Remmel became one of the most important lieutenants of former governor and Senator Powell Clayton (1833–1914), the boss of the Arkansas Republican party. In 1895 Clayton arranged for Remmel to be elected president of the Arkansas League of Republican Clubs, displacing a Republican dissident, Asbury Fowler. In 1897 Remmel became the Arkansas representative to the Republican National Club, also called the League of Republican Clubs. He was the chairman of the state Republican central committee from 1900 to 1905, from 1910 to 1916, and from 1921 until his death. In 1913 he succeeded Powell Clayton as Arkansas' representative on the Republican National Committee. In 1916 he was the Republican candidate in a special election to replace United States Senator James P. Clarke, losing to Democrat William F. Kirby.

As a powerful figure in Arkansas Republican politics, Remmel benefited from political patronage on the national level, starting with an appointment as postmaster in Newport in 1877. He held the position of state collector of internal revenue from 1897 to 1902 and from 1921 to his death. He was appointed marshal of the Eastern District of Arkansas in 1903.

As late as 1912, Remmel as a lieutenant of Clayton supported the "black and tan" policy of alliance with black Republicans. After Clayton's death, Remmel became the most powerful figure in the Arkansas Republican party, although his power was not always secure. Remmel's part in the struggle from 1914 on between the "Lily White" faction in the Arkansas Republican Party (led by his nephew A. C. Remmel) and black Republicans was unclear; he didn't clearly favor one side in the conflict, but neither did he block the sidelining of black Republicans. Mostly he favored the continuation of "black and tan", but not at the expense of party unity or his own control of the party.

Remmel suffered a stroke on May 1, 1927, and attempted to recover at a hospital in Hot Springs, Arkansas.

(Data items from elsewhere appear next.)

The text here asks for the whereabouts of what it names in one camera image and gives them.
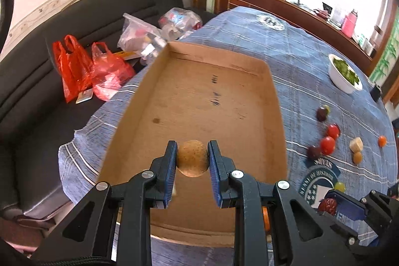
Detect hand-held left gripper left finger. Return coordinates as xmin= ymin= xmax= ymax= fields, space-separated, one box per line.
xmin=31 ymin=140 xmax=179 ymax=266

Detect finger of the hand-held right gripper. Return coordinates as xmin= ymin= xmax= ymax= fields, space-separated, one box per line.
xmin=318 ymin=211 xmax=390 ymax=254
xmin=329 ymin=189 xmax=395 ymax=224

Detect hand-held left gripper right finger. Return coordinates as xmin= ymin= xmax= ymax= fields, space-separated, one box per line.
xmin=208 ymin=139 xmax=368 ymax=266

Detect brown round fruit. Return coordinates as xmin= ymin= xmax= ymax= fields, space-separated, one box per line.
xmin=177 ymin=140 xmax=209 ymax=177

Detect cream cube block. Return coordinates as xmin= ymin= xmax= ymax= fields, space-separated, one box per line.
xmin=349 ymin=137 xmax=365 ymax=153

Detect cardboard box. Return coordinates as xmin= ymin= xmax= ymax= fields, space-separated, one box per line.
xmin=95 ymin=42 xmax=289 ymax=246

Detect orange fruit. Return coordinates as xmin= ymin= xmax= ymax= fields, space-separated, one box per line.
xmin=262 ymin=207 xmax=272 ymax=231

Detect red plastic bag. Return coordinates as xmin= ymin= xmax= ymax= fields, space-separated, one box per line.
xmin=52 ymin=35 xmax=94 ymax=103
xmin=90 ymin=42 xmax=136 ymax=101

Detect white bowl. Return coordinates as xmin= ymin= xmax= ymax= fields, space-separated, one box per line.
xmin=328 ymin=53 xmax=364 ymax=94

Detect clear plastic bag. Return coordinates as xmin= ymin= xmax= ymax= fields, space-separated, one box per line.
xmin=157 ymin=7 xmax=203 ymax=39
xmin=117 ymin=13 xmax=169 ymax=65

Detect green leafy vegetables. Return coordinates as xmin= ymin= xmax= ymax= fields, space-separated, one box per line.
xmin=332 ymin=56 xmax=360 ymax=86

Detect blue plaid tablecloth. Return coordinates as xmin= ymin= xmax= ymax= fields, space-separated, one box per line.
xmin=58 ymin=6 xmax=398 ymax=266

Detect black sofa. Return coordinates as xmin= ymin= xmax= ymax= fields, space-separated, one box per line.
xmin=0 ymin=0 xmax=219 ymax=223

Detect wooden counter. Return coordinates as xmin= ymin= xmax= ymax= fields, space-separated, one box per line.
xmin=215 ymin=0 xmax=375 ymax=67

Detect pink bottle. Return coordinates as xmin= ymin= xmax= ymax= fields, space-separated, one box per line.
xmin=341 ymin=9 xmax=358 ymax=37

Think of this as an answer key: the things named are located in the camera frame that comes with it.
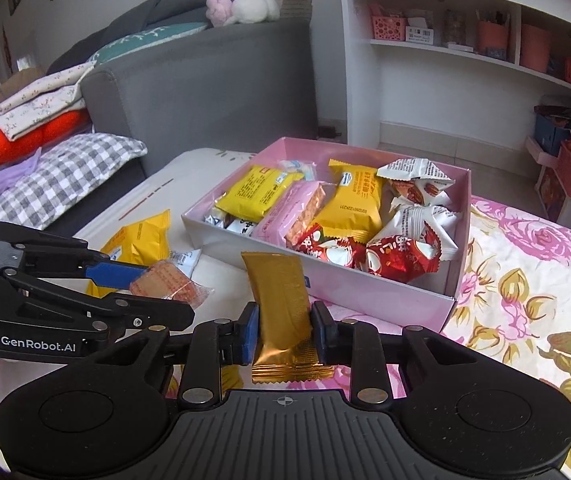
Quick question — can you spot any pile of snack bags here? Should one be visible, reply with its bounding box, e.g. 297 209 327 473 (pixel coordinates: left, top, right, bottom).
534 104 571 132

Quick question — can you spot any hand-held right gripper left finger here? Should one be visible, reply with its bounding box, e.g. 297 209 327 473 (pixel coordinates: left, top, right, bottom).
93 302 260 407

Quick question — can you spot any pink pen holder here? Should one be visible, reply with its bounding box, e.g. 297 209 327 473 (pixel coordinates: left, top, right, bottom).
475 19 511 57

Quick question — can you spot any pink cardboard box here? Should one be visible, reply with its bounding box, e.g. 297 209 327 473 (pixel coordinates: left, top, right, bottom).
180 136 472 332

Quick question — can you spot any pink wafer packet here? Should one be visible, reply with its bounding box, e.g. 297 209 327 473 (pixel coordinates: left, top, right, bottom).
252 180 337 251

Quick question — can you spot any tan cushion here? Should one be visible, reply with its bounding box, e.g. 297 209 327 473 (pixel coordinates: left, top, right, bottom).
0 67 47 107

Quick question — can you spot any pink plush toy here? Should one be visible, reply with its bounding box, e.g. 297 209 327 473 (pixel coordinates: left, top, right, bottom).
206 0 239 27

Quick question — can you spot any teal cushion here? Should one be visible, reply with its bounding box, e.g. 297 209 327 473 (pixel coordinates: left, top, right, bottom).
88 22 212 64

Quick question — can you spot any yellow snack packet red logo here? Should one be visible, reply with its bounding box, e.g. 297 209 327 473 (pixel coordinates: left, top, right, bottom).
214 164 307 224

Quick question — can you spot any folded floral quilt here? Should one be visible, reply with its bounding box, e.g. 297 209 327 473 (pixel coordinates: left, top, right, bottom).
0 62 97 142

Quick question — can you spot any white plush toy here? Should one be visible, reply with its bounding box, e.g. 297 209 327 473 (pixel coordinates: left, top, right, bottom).
232 0 281 24

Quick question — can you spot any small silver snack packet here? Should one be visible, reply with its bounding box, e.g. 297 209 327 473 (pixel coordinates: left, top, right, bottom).
203 211 231 231

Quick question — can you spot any white labelled box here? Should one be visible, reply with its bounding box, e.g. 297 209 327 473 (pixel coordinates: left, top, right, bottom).
405 25 437 45

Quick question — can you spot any clear jar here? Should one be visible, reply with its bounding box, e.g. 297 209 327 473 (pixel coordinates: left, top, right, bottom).
443 8 469 46

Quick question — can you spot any red white snack packet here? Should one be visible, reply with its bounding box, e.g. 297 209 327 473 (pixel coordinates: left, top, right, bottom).
364 222 442 285
293 224 366 269

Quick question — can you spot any white printed snack packet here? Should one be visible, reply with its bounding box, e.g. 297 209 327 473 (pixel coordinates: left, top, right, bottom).
384 203 462 262
375 156 457 206

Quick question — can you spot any dark grey cushion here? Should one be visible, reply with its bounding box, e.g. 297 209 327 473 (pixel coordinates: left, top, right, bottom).
47 0 166 75

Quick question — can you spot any clear orange cracker packet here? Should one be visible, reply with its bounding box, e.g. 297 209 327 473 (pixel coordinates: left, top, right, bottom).
130 259 215 309

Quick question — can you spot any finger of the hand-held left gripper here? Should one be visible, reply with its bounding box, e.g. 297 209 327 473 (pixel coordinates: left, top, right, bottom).
0 222 147 294
13 279 197 334

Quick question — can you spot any black white snack packet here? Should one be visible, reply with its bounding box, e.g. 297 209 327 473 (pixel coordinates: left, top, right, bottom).
226 216 259 239

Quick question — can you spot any yellow snack packet blue logo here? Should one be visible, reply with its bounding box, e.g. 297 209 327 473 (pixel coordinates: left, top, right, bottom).
314 158 385 243

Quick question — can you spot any grey checked pillow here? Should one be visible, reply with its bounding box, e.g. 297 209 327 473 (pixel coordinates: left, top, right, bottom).
0 132 149 232

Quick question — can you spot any small white blue candy packet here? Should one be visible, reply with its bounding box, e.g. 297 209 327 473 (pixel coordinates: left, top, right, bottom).
276 158 316 182

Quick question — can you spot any gold snack packet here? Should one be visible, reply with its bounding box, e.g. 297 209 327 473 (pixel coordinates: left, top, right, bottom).
240 251 337 386

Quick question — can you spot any pink perforated basket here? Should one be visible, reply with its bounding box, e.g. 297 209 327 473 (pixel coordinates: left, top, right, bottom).
371 15 409 41

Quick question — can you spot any white bookshelf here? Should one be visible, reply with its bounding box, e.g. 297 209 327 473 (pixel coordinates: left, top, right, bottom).
338 0 571 152

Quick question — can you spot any small white snack packet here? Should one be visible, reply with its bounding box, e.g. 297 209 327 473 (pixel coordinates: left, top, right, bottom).
167 248 202 279

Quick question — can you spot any purple cloth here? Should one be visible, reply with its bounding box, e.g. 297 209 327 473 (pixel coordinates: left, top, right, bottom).
0 154 42 197

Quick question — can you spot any floral cloth cover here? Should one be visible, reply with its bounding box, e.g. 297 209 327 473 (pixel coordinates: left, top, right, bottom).
73 147 571 473

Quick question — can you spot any grey sofa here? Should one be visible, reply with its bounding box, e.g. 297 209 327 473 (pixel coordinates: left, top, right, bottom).
46 0 317 233

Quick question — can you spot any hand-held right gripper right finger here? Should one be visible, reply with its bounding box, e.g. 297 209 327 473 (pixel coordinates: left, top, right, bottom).
310 301 476 404

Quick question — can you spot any blue storage box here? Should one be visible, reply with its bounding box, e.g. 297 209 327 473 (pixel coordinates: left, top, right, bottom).
534 112 571 156

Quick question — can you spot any orange pillow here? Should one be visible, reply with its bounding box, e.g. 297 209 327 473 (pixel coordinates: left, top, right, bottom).
0 109 92 167

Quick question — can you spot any white printed box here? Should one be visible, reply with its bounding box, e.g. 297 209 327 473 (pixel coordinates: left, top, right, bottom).
535 165 571 237

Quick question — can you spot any plain pink cup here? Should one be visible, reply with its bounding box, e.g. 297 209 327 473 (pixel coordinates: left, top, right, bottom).
520 23 553 72

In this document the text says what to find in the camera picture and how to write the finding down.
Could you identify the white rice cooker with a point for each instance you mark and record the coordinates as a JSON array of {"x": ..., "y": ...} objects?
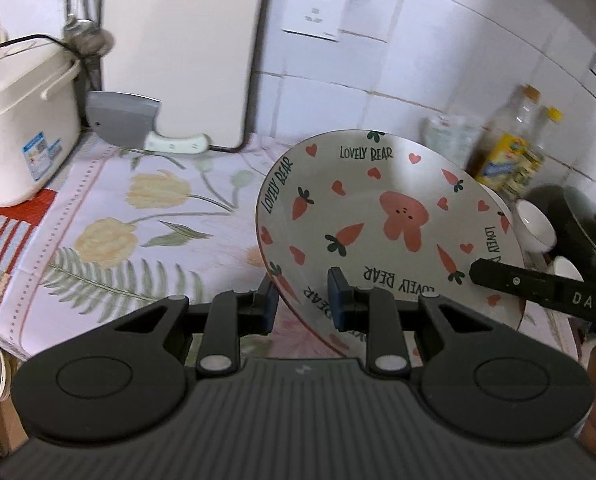
[{"x": 23, "y": 125}]

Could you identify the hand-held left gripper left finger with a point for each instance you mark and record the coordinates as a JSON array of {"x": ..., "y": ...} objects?
[{"x": 270, "y": 316}]

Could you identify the cooking oil bottle yellow label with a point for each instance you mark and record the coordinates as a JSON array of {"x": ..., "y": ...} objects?
[{"x": 505, "y": 152}]

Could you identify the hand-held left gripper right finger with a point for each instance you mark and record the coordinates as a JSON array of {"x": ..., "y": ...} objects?
[{"x": 336, "y": 305}]

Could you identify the grey scouring pad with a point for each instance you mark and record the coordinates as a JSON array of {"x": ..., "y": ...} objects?
[{"x": 90, "y": 40}]

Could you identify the floral tablecloth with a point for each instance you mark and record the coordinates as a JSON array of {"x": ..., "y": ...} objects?
[{"x": 128, "y": 210}]

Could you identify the carrot and bear print plate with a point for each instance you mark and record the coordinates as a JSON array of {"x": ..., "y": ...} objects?
[{"x": 367, "y": 185}]

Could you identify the white wall socket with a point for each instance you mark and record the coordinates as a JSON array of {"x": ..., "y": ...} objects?
[{"x": 315, "y": 7}]

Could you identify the clear vinegar bottle yellow cap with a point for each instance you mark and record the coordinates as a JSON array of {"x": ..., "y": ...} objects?
[{"x": 532, "y": 165}]

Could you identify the black cooking pot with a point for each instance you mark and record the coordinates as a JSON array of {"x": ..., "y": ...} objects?
[{"x": 547, "y": 200}]

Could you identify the glass pot lid brown knob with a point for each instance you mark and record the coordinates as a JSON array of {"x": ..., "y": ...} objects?
[{"x": 585, "y": 230}]

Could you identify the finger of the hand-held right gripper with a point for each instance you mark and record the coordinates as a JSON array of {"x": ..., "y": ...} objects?
[{"x": 507, "y": 277}]

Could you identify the white salt bag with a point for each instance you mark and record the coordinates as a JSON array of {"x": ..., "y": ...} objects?
[{"x": 450, "y": 135}]

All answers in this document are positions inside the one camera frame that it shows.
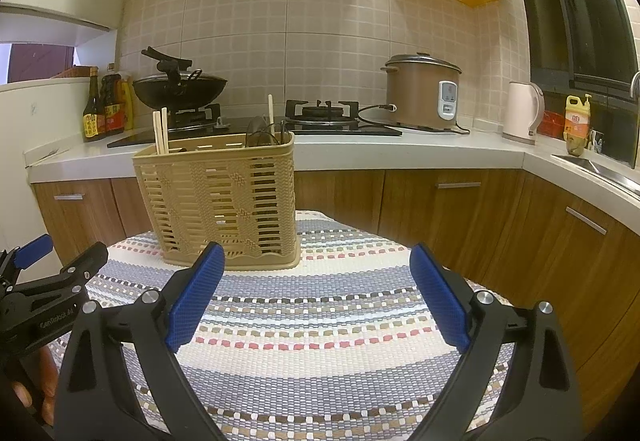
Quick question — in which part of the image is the black gas cooktop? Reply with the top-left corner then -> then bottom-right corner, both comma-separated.
106,100 -> 403,149

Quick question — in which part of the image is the black wok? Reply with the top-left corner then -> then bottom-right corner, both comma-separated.
132,71 -> 228,112

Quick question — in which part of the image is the pale pink electric kettle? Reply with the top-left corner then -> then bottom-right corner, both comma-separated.
501,80 -> 546,145

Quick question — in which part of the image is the dark window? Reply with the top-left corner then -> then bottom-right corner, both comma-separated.
505,0 -> 640,96

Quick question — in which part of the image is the clear grey plastic spoon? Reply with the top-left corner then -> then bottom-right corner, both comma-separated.
246,115 -> 273,148

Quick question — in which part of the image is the red plastic basket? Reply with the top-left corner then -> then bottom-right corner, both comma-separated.
542,110 -> 566,139

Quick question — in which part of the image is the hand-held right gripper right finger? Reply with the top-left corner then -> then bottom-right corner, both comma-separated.
409,242 -> 586,441

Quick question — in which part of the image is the black burner grate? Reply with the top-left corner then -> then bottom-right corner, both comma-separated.
150,104 -> 222,129
285,100 -> 360,124

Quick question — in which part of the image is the yellow cooking oil bottle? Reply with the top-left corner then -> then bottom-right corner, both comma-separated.
564,94 -> 593,157

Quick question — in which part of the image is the red label sauce bottle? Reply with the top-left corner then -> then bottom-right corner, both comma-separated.
100,74 -> 125,134

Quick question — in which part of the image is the dark soy sauce bottle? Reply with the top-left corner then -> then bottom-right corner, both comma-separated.
83,67 -> 107,142

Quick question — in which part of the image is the black power cable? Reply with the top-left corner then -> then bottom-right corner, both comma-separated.
357,103 -> 399,128

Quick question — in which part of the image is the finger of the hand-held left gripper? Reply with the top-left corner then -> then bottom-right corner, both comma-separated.
0,233 -> 54,294
15,242 -> 109,303

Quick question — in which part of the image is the brown rice cooker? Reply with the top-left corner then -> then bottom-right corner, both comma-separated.
381,52 -> 462,131

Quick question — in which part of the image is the beige plastic utensil basket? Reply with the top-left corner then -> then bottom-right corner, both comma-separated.
131,131 -> 302,270

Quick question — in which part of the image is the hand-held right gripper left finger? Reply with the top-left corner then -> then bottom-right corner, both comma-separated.
52,241 -> 228,441

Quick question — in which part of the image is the wooden cabinet door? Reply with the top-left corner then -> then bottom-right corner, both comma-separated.
111,178 -> 151,238
582,216 -> 640,427
377,170 -> 526,287
295,170 -> 386,234
482,171 -> 631,362
32,178 -> 126,267

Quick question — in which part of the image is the yellow sauce bottle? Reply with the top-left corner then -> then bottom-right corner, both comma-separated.
120,76 -> 135,131

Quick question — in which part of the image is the person's left hand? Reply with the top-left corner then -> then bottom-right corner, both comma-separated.
10,346 -> 60,414

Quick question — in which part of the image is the striped woven table mat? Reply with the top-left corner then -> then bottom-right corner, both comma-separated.
47,210 -> 513,441

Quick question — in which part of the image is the steel sink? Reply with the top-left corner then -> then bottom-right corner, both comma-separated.
552,154 -> 640,202

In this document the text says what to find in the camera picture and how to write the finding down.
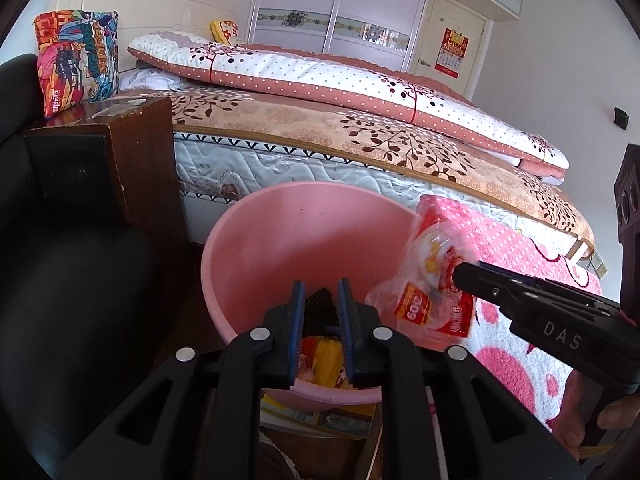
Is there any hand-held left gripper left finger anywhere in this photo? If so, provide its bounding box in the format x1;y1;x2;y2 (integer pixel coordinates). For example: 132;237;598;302
60;280;307;480

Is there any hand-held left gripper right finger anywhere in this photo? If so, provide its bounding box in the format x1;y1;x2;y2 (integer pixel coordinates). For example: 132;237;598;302
337;277;586;480

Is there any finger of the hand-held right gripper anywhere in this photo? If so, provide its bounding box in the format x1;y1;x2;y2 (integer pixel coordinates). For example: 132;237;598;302
452;260;538;311

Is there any yellow wrapper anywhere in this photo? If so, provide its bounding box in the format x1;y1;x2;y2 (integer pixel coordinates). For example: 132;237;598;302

His political influence lasted right to the end of his life; one of his few visitors there was Herbert Hoover, whom Remmel subsequently endorsed for president.

==Personal life==
Remmel was commissioned a lieutenant colonel in the Arkansas state militia and was often referred to as "Colonel".

Remmel married Laura Lee Stafford (1853–1913) in 1878. In 1915 he married Elizabeth Irene Cameron (1878–1926) and adopted her daughter Elizabeth (1915–1960); they had one child together, Harmon Liveright Remmel Jr. (1916–2003).

Remmel is buried in Oakland-Fraternal Cemetery in Little Rock.

==Legacy==
Remmel organized and promoted the Arkansas Anthracite Coal Company starting in 1905; this vast and ultimately unsuccessful effort to exploit coal deposits in Logan County led to the creation of the city of Scranton, Arkansas.

The first hydroelectric dam in Arkansas was named in his honor due to his help in obtaining a licence.

Remmel Avenue in Newport is named after him and Remmel Park in Newport was given to the city by his family in 1930. The Remmel Apartments in Little Rock were built by Remmel as rental properties in 1917.